(TASK BRIEF) From the entries, copy out every line in which the word "finger" is found.

(GIVEN RECORDS)
● ● ● ● ●
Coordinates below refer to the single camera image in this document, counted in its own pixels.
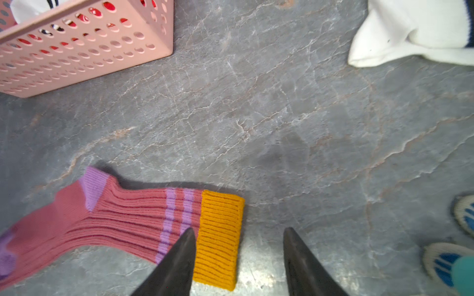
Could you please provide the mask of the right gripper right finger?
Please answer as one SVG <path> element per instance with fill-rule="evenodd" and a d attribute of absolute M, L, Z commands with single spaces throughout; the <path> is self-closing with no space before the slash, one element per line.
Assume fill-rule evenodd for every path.
<path fill-rule="evenodd" d="M 348 296 L 291 227 L 283 233 L 283 251 L 291 296 Z"/>

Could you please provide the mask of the purple striped sock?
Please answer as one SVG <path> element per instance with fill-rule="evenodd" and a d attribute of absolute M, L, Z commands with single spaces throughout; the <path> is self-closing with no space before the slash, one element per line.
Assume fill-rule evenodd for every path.
<path fill-rule="evenodd" d="M 197 239 L 193 279 L 232 291 L 244 205 L 242 197 L 209 190 L 127 190 L 114 176 L 88 167 L 52 203 L 1 236 L 1 288 L 87 245 L 113 247 L 158 264 L 192 228 Z"/>

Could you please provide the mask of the white sock black stripes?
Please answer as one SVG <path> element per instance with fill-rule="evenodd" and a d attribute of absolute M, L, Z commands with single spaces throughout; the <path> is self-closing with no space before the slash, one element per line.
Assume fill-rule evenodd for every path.
<path fill-rule="evenodd" d="M 369 1 L 348 64 L 376 67 L 408 56 L 472 66 L 473 1 Z"/>

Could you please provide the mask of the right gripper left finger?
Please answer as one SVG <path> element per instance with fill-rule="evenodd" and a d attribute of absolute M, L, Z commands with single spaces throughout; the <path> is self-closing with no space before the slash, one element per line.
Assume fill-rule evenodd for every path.
<path fill-rule="evenodd" d="M 188 228 L 132 296 L 189 296 L 195 259 L 195 232 Z"/>

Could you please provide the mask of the red christmas sock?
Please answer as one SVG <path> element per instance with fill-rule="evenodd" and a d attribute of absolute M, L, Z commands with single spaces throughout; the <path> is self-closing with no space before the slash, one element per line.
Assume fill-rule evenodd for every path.
<path fill-rule="evenodd" d="M 1 1 L 1 55 L 12 54 L 47 41 L 60 41 L 67 34 L 92 34 L 97 29 L 133 26 L 132 18 L 156 17 L 159 1 L 66 1 L 36 16 L 18 22 L 12 1 Z"/>
● ● ● ● ●
(ANSWER AREA)
Could you please provide the mask of the right gripper right finger?
Could you please provide the mask of the right gripper left finger?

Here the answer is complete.